START Material provided

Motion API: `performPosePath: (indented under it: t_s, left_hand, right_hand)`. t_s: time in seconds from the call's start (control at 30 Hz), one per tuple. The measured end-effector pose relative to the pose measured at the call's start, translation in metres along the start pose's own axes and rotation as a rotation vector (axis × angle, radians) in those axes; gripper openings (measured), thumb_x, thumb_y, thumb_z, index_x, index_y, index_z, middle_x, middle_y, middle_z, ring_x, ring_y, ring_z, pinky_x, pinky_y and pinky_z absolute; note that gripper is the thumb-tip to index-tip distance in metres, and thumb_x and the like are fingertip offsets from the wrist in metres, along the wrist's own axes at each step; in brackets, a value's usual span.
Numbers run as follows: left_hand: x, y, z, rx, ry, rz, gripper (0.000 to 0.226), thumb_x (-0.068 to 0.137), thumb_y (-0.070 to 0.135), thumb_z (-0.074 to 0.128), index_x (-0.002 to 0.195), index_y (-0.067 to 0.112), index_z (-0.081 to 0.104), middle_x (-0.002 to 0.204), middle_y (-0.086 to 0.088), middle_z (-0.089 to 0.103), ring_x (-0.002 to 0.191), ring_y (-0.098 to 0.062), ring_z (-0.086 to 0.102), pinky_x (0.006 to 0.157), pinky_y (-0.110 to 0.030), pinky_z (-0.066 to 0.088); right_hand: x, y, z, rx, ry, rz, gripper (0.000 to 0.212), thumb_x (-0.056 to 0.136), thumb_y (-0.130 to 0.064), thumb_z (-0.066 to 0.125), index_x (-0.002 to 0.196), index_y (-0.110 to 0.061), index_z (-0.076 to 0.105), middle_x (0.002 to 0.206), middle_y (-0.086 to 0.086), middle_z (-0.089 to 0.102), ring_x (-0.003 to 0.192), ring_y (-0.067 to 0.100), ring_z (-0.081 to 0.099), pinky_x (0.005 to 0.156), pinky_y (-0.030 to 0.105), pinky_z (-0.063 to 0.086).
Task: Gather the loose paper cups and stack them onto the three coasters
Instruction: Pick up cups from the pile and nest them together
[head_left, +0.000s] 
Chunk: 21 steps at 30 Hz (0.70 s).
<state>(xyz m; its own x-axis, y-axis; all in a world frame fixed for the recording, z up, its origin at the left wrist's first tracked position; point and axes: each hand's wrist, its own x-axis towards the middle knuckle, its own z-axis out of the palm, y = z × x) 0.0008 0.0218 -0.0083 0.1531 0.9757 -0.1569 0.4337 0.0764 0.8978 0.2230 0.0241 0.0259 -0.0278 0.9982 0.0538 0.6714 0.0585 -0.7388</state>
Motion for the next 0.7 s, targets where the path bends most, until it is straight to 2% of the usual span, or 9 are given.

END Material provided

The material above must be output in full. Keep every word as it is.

◆ **Answer to the problem**
Motion API: `performPosePath: (indented under it: t_s, left_hand, right_hand)`. t_s: time in seconds from the call's start (control at 30 Hz), one per tuple. The measured end-effector pose relative to the pose measured at the call's start, translation in metres along the start pose's own axes and rotation as a rotation vector (axis × angle, radians) in those axes; gripper openings (measured), thumb_x, thumb_y, thumb_z, index_x, index_y, index_z, middle_x, middle_y, middle_z, ring_x, ring_y, ring_z, pinky_x, pinky_y and pinky_z absolute; note that gripper is the thumb-tip to index-tip distance in metres, and thumb_x and the like are fingertip offsets from the wrist in metres, along the wrist's own axes at each step; in brackets, a value's usual span.
Numbers run as follows: left_hand: x, y, z, rx, ry, rz, gripper (0.000 to 0.226), thumb_x (-0.068 to 0.137), thumb_y (-0.070 to 0.135), thumb_z (-0.074 to 0.128), index_x (-0.002 to 0.195), index_y (-0.067 to 0.112), index_z (-0.081 to 0.104), middle_x (-0.002 to 0.204), middle_y (-0.086 to 0.088), middle_z (-0.089 to 0.103), ring_x (-0.002 to 0.191), ring_y (-0.098 to 0.062), ring_z (-0.086 to 0.102), pinky_x (0.006 to 0.157), pinky_y (-0.110 to 0.030), pinky_z (-0.066 to 0.088); right_hand: x, y, z, rx, ry, rz, gripper (0.000 to 0.212), thumb_x (-0.056 to 0.136), thumb_y (-0.130 to 0.064), thumb_z (-0.066 to 0.125), index_x (-0.002 to 0.196), index_y (-0.110 to 0.061), index_z (-0.076 to 0.105), middle_x (0.002 to 0.206), middle_y (-0.086 to 0.086), middle_z (-0.089 to 0.102), ring_x (-0.003 to 0.192), ring_y (-0.067 to 0.100), ring_z (-0.081 to 0.099), pinky_x (0.005 to 0.156), pinky_y (-0.030 to 0.105), pinky_z (-0.063 to 0.086).
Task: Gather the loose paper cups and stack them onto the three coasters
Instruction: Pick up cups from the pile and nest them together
[head_left, +0.000s] 
Chunk: 21 steps at 30 Hz (0.70 s).
<state>(xyz m; its own x-axis, y-axis; all in a world frame fixed for the recording, z up, its origin at the left wrist's first tracked position; point and axes: each hand's wrist, its own x-axis towards the middle knuckle, its own z-axis out of the palm, y = z × x) 0.0008 0.0218 -0.0083 0.1531 0.9757 -0.1569 0.4337 0.0764 0.8978 0.2230 0.0241 0.0259 -0.0278 0.9982 0.0538 0.6714 0.0585 -0.7388</state>
Motion for the next 0.7 s, targets where the path bends most, until it is straight to 2% of the usual span, or 9 are given.

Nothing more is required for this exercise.